一瞬で目の前の女性を触手で掴み、脳内マップを頼りにホテル2階の男子便所(大)に突っ込ませる。


よし。成功。これが俺の特技、トイレの位置はつい癖で把握してしまうのだ。そういえば、治ったな。腸過敏。


先ほど剝いた皮を植物の茎に被せる。


「多比良さん。お待たせね。じゃ、行きましょう」


徳済さん、やっと登場。

俺たちは先ほどの女性の事はさっぱり忘れて昼飯に向かうのだった。


・・・・

<<日本居酒屋 お昼の部>>


徳済さんとの昼飯。


「宝石文化が無いのは分かったけど、それはこれまで、生産力を宝石なんてものに割けなかったってだけだと思うのよ。
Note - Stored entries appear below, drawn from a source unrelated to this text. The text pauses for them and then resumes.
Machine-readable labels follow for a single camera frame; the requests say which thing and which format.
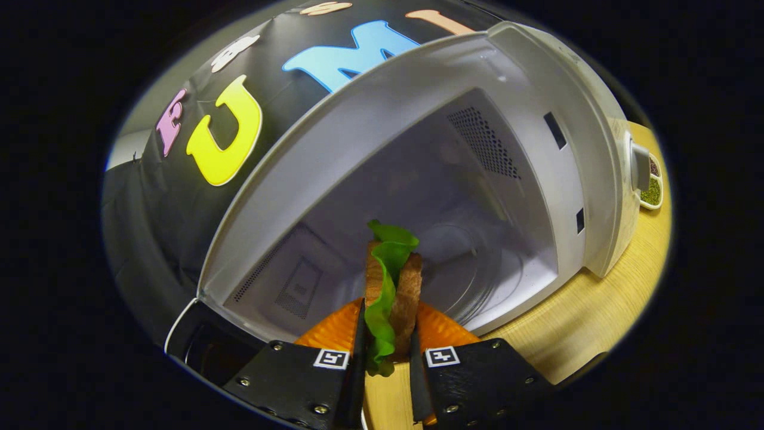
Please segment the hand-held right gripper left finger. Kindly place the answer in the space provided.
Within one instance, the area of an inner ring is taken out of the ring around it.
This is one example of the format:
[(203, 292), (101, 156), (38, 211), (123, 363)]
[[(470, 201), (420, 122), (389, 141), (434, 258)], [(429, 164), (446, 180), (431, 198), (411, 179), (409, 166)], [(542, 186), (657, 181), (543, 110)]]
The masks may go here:
[(226, 384), (227, 395), (289, 429), (360, 429), (365, 302), (352, 300), (297, 341), (270, 341)]

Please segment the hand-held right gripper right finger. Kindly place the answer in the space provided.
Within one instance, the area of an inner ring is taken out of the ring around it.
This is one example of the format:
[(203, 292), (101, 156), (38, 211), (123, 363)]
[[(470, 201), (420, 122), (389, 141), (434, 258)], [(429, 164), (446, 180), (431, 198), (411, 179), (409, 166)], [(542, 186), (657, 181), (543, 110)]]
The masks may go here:
[(425, 429), (508, 429), (556, 386), (506, 340), (482, 340), (421, 302), (409, 362), (413, 419)]
貴金属もほぼないしね。でも、女性がお化粧したり、美容にお金を出すくらいの余裕がね、今はあるのよ。宝石は絶対に流行る! だって、ここの装飾品って、木とか歯とか骨なんですもの。全然美しさが違う」


徳済さんが熱く語る。多分、正しいのだろう。


「まあ、拾うだけだし。あげる。いくらでも」


「ほんとう!? ただ、他の女に石のプレゼントなんてしたら、奥さんに失礼?」


「いや、コレは拾った珍しい石」


「エメラルドよ!」


「そうかぁ。あいつは口きいてくれないし、別にいいと思うよ」


「はぁ? 怒らせてる? いつからよ。私のせいとか言わないわよね」


「いや、3年くらい前から」


「・・・あんた、謝った方がいいわよ? いや、年単位ってそんな、ほんとの話なの?」


「・・・まあ、その、愚痴ってごめん」


「いや、いいわよ。あなたって、その辺全然言わないんだもの。だから風俗なんかに行こうとしてたのね。ふぅ~ん」


徳済さんが誰かと同じ目つきになった気がした。